Subject area: avian behavioural ecology.
Thesis title: Behavioural plasticity of a sexually selected trait in a changing world: a case study using bird song (Queen’s University, Belfast, 2014).
Supervisors: Dr H.P. Kunc & Professor R.W. Elwood.
Since the pioneering research of Slabbekoorn & Peet (2003), many studies have identified differences in singing behaviour between rural and urban songbirds. These differences are associated with the pervasive and loud noise pollution, primarily traffic noise, in urban areas. Because male birds rely on song to defend territory and attract mates, this could have a negative impact on breeding behaviour and lead to divergence between rural and urban populations of the same species.
My PhD investigated singing behaviour differences between nine species of passerine songbirds in response to noise pollution. The species were: blackbird; song thrush; chiffchaff; willow warbler; great tit; wren; robin; reed bunting; and chaffinch.
- A common response across species was that they increased the frequency (pitch) of their songs; but the extent of frequency overlap between the background noise and the species song determined the size of the song frequency increase.
- Some species slowed the delivery of song units, and the structure of the species song determined whether this happened.
- The evolutionary history (phylogeny) of species is likely to be an influence on the slowing down of song.
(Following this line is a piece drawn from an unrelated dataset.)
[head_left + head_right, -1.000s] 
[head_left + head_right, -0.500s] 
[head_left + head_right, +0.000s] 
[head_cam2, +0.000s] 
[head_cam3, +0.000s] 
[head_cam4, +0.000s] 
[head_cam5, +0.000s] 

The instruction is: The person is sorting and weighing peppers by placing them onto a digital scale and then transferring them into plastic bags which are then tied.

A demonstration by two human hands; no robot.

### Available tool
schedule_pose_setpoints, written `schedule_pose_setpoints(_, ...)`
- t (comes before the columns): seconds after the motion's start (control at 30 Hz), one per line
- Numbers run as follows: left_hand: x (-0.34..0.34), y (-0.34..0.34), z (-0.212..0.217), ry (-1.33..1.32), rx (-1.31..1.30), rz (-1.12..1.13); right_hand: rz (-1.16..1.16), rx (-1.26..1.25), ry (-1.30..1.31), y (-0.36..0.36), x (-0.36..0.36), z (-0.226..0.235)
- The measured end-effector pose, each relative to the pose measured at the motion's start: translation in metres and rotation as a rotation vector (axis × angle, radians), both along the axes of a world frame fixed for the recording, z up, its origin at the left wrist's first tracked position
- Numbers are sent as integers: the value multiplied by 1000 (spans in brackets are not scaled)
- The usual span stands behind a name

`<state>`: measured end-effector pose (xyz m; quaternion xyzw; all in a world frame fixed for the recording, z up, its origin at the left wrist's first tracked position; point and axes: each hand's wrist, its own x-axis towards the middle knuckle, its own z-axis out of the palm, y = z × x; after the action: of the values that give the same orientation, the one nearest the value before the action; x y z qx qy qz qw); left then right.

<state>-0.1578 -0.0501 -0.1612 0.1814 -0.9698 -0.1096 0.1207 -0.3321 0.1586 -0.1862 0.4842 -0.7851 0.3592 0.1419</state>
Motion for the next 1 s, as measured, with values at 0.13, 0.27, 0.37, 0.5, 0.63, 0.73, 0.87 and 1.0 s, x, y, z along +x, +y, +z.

- Some species reduced song complexity in the presence of noise. As complex song is preferred by females in some species, this could have a negative impact on male breeding success.
The research used playback experiment exposure of anthropogenic noise (pre-recorded traffic noise) on an acoustic signal, passerine song, to model the phenotypic plasticity of a sexually selected trait in response to an evolutionarily novel selection pressure.
A behavioural trait was used as a model because the reactivity and reversibility of behavioural traits requires less time to observe the effects of environmental manipulations on plastic responses. Moreover, the rapidity of behaviourally plastic responses to novel selection pressures could facilitate the subsequent emergence of less rapidly evoked aspects of the plastic phenotype, including microevolutionary change. However, novel environments may destabilise the optimum between ecological selection and sexual selection because plastic adjustment of sexually selected traits could negatively impact individual fitness. Therefore, the plasticity of sexually selected traits may have a disproportionate effect on population viability in novel environments. Hence, behavioural plasticity, especially with respect to sexually selected traits, could be crucial in mediating species’ adjustment and ultimate adaptation to novel environments.
An optimality approach (Maynard Smith 1978), which allowed the formulation of clear functional hypotheses that could be tested under controlled conditions, was used to investigate putative species differences in behavioural plasticity. The species song frequency predicted that of the noise-associated song frequency increase, indicating that species actively increase song frequency to release their songs from the masking effect of noise. Some species reduced song complexity, a male quality indicator. There were other interspecific differences, one of which may be influenced by phylogeny.
Thus the findings show that differences in behavioural plasticity with respect to novel selection pressures may make some species more vulnerable to particular types of environmental change.